5. The object detection method according to claim 1, characterized in that, Before executing the component scanning and detection process according to the component execution order, the process also includes: The target object is subjected to frame scanning to obtain frame point information; The component features of the target object are determined based on the frame point information.
6. The object detection method according to claim 1, characterized in that, Presents a graphical interface; The component scanning and detection process is dragged and dropped based on the user's drag and drop instructions, generating the component execution order of the component scanning and detection process.
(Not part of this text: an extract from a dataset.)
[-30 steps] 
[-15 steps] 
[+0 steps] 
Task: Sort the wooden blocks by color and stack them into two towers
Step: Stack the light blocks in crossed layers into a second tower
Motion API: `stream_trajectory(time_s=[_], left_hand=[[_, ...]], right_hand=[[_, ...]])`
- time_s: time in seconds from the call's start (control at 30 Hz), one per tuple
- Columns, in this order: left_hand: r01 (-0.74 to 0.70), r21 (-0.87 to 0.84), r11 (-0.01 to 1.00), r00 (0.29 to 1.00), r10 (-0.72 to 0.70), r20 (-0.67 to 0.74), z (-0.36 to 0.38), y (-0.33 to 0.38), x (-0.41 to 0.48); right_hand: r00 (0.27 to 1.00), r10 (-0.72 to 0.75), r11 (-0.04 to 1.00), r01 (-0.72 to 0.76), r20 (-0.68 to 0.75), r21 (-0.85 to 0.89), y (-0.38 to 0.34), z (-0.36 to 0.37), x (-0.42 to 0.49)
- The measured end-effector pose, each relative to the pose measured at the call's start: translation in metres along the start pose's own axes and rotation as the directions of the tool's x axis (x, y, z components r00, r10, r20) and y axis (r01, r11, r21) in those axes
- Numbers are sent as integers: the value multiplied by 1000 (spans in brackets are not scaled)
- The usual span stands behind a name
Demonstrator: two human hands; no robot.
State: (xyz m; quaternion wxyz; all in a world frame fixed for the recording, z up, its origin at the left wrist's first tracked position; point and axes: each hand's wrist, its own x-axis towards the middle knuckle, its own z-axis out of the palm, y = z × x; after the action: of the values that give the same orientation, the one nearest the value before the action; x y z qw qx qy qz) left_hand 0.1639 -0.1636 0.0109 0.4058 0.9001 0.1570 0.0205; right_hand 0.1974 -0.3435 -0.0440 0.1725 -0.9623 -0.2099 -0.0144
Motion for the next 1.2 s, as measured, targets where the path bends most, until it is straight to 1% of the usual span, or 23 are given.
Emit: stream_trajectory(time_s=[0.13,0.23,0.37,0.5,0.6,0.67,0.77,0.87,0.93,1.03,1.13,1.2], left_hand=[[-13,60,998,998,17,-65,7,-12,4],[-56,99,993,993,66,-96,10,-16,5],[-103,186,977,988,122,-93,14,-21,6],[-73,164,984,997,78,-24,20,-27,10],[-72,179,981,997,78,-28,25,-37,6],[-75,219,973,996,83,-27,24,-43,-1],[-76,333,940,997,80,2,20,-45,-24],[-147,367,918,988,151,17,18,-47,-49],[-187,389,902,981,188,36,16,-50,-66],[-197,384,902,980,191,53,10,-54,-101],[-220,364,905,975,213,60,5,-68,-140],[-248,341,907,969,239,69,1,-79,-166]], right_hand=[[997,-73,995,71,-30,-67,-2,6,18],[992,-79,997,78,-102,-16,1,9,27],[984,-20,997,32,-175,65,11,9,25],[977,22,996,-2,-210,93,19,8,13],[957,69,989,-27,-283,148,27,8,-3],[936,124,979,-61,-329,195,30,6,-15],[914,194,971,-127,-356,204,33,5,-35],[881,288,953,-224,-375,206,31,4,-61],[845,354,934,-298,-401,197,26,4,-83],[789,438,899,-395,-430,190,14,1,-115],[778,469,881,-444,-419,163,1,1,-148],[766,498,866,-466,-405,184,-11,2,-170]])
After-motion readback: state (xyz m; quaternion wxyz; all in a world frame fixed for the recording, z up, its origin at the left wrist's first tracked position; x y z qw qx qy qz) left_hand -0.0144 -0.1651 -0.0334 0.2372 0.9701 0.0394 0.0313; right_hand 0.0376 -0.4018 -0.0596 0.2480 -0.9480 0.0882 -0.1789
7. An object detection device, characterized in that, The device includes: a sequence determination module, used to determine multiple component scanning and detection processes based on the component features of the target object, wherein each component scanning and detection process includes a scanning process for the component features and a detection process; The scanning and detection module is used to execute the component scanning and detection process according to the execution order of the components. If the detection result indicates that the corresponding component feature detection is qualified after the completion of the detection process of each component scanning and detection process, the next component scanning and detection process is executed; if the detection result indicates that the corresponding component feature detection is unqualified, the execution of the component scanning and detection process is stopped and an abnormal result is output.
8. The object detection device according to claim 7, characterized in that, The scanning detection module includes: The first scanning detection unit is used to execute the benchmark scanning detection process according to the benchmark execution order. If the detection result indicates that the corresponding benchmark feature detection is qualified after the completion of the detection process of each benchmark scanning detection process, the next benchmark scanning detection process is executed; if the detection result indicates that the corresponding benchmark feature detection is unqualified, the execution of the benchmark scanning detection process is stopped and an abnormal result is output. The second scanning detection unit is used to execute the scanning detection process according to the order of the tests if all the reference features are qualified. Specifically, if the detection result indicates that the corresponding feature is qualified after the completion of each scanning detection process, the next scanning detection process is executed; if the detection result indicates that the corresponding feature is unqualified, the scanning detection process is stopped and an abnormal result is output.
9. A computing device, characterized in that, The computing device includes: a processor; a memory for storing executable instructions of the processor; the processor being configured to read the executable instructions from the memory and execute the instructions to implement the object detection method as described in any one of claims 1 to 6.
10. A computer-readable storage medium, characterized in that, The computer-readable storage medium stores computer instructions for causing a computer to perform the object detection method according to any one of claims 1 to 6.